I am ANGRY because we still try to police the world.
I am ANGRY because our vets are treated as second rate citizens.
I am ANGRY because our politicons(sp) are so self-centered.
I am ANGRY because our elderly are forgotten.
I am ANGRY because our tax structure is so f&*Ked up.
I am ANGRY because I am the reason every ethnic group has problems.
I am ANGRY because I had to write this.
Just my $0.02, if I made anyone mad or hurt your feelings...TUFF SH!T!!
Signed,
ANGRY WHITE MAN


----------



## kookie (Feb 18, 2008)

Very good article.....Lots of truth there...........Angry white man here......................


----------



## welder (Feb 18, 2008)

I live in the greast country in the world , why should i be angry? No i didnt vote for King George and proud of it. I dont let  groupe tell me that I'am angry or should be. I spent 20 years in the military  for all people not just the angry white man. Most of the elected people in both houses are white and male.


----------



## dforbes (Feb 19, 2008)

That article could have been written about me.


----------



## smokin for life (Feb 19, 2008)

Bro I agree 100% !!!! What happened to the country we fought for?
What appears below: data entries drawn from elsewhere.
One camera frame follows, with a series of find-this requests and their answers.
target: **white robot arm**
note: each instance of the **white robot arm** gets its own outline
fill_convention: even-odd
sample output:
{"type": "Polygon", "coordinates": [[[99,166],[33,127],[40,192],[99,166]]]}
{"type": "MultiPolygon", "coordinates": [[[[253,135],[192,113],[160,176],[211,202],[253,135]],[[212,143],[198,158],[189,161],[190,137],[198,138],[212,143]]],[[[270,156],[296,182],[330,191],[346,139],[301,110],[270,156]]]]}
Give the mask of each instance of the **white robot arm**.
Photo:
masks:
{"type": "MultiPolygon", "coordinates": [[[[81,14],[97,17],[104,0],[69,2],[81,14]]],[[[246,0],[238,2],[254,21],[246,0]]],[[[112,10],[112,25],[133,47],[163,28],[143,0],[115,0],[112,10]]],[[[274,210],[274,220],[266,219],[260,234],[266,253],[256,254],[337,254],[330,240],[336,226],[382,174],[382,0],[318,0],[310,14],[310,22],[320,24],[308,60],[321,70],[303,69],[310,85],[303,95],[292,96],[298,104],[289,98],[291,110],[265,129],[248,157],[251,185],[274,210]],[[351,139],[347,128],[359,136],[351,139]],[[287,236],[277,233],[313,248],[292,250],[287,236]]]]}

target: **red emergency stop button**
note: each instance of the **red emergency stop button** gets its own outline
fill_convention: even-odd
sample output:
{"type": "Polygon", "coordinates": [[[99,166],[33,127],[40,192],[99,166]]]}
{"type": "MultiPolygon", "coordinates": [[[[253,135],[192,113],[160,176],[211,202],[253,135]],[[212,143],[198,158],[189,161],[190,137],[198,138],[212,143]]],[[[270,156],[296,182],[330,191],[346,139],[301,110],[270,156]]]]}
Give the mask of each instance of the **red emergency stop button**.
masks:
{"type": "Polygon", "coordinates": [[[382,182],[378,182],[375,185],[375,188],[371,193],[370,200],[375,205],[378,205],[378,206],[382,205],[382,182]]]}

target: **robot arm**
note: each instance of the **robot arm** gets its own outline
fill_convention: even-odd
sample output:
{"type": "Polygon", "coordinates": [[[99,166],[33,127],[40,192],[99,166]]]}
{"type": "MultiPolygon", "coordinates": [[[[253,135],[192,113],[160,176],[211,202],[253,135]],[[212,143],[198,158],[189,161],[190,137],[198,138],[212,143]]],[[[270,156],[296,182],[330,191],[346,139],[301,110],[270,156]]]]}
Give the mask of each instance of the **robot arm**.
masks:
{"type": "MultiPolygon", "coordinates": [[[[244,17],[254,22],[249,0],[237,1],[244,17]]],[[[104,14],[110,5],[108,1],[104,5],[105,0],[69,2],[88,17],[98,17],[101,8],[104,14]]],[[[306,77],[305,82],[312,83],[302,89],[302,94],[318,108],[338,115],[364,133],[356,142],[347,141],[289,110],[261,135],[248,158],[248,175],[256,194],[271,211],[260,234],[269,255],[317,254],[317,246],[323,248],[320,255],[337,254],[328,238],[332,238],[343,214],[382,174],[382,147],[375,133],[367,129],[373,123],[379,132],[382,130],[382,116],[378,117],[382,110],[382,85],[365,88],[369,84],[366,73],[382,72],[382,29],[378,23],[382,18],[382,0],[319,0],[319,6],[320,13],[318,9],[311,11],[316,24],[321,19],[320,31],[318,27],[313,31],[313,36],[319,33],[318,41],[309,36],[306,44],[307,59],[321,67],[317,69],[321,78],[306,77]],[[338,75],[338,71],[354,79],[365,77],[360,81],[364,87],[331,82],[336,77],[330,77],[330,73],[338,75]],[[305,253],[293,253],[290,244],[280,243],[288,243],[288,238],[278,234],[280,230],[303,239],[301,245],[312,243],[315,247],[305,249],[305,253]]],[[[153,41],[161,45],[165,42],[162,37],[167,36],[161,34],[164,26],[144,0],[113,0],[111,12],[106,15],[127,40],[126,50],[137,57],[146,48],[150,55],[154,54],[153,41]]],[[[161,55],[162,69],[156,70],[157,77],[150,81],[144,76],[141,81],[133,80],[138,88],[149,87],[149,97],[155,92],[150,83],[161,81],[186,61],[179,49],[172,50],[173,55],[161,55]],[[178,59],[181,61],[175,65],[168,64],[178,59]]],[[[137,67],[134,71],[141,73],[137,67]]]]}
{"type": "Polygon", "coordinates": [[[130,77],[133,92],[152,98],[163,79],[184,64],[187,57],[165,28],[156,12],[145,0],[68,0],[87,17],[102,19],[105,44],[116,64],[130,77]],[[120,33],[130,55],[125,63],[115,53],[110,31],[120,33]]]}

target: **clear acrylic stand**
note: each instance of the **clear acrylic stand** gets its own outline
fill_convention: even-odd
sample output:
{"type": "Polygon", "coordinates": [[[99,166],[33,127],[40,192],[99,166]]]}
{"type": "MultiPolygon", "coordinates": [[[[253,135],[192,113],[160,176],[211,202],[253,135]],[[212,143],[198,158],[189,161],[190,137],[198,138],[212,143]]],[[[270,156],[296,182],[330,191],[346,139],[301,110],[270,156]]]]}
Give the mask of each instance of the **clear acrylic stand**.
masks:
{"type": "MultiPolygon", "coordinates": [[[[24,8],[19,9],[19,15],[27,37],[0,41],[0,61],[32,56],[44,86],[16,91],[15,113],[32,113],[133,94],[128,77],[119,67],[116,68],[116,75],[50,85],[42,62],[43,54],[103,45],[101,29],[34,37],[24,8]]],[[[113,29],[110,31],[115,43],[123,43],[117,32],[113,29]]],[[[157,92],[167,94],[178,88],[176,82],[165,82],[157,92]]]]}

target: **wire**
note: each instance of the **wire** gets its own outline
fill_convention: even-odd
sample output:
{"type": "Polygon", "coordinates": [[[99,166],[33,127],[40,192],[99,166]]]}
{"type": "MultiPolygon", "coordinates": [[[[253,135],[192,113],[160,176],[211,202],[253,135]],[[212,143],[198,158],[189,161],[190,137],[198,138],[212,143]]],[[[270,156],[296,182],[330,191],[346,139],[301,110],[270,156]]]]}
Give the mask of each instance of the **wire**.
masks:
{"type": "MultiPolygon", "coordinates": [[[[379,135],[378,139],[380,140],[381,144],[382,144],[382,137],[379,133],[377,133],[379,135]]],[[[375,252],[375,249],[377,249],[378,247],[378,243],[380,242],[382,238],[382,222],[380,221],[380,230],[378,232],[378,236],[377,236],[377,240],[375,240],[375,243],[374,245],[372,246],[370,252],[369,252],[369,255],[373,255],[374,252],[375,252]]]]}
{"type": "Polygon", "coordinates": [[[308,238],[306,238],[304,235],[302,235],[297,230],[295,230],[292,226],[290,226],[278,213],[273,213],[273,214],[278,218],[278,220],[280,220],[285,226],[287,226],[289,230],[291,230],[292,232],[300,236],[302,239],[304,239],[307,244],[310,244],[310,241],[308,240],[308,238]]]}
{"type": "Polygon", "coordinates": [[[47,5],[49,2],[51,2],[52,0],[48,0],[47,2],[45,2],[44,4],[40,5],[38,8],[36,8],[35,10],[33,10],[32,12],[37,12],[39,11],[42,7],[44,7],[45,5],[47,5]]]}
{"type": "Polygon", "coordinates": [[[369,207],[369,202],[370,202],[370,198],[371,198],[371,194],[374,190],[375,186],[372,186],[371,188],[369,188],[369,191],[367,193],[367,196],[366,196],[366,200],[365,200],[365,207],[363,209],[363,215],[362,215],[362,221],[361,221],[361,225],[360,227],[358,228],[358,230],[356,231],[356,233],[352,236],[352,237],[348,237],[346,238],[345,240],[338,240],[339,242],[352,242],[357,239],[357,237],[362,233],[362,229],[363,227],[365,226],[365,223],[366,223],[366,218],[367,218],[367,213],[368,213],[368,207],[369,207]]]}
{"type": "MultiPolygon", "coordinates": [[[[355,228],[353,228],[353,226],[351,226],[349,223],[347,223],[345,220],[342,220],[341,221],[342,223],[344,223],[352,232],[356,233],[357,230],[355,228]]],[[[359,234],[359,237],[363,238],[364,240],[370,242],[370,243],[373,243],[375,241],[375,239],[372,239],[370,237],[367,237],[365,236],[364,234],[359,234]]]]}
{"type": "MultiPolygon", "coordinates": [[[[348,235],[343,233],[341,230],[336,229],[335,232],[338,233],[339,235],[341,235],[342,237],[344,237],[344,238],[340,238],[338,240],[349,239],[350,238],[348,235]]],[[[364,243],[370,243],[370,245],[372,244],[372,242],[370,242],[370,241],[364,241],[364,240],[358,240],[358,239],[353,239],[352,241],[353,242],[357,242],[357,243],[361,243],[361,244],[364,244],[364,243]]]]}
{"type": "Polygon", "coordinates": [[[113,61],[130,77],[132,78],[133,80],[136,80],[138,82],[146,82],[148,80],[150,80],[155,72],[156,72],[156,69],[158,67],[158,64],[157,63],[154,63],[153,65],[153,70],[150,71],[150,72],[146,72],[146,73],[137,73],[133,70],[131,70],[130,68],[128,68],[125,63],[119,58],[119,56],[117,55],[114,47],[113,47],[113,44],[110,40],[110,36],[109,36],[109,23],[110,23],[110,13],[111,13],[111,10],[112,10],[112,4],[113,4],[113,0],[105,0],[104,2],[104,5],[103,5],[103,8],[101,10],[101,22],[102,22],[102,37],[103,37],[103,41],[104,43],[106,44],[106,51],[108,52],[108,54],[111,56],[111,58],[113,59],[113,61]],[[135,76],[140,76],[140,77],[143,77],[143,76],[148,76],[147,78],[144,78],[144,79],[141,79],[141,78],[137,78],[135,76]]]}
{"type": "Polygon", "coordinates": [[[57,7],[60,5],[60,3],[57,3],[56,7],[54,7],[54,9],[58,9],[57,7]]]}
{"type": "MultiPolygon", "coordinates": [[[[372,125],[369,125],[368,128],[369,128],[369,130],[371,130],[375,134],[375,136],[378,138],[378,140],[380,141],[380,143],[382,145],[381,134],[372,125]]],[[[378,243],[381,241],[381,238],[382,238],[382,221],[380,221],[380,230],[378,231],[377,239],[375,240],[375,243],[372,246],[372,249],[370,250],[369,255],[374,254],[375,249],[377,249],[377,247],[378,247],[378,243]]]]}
It seems like I'm on the bottom of the list, and "I"M ANGRY"!!!


----------



## grande (Feb 19, 2008)

Considering the current political process, it sure does make one feel neglected when one is not considered to be a part of any "Special Interest Groups".


----------



## richtee (Feb 19, 2008)

Heh... but we ARE members of a seemingly very small special interest group...the group interested in returning America to Americans and it's former status of #1.


----------



## desertlites (Feb 19, 2008)

YUP Richtee and we also like to smoke too!Unlike Mrs. Obamamma I AM PROUD OF MY COUNTRY!!!  I best stop there,or I won't.


----------



## richtee (Feb 19, 2008)

Heh...nice barb... with broadhead attached!


----------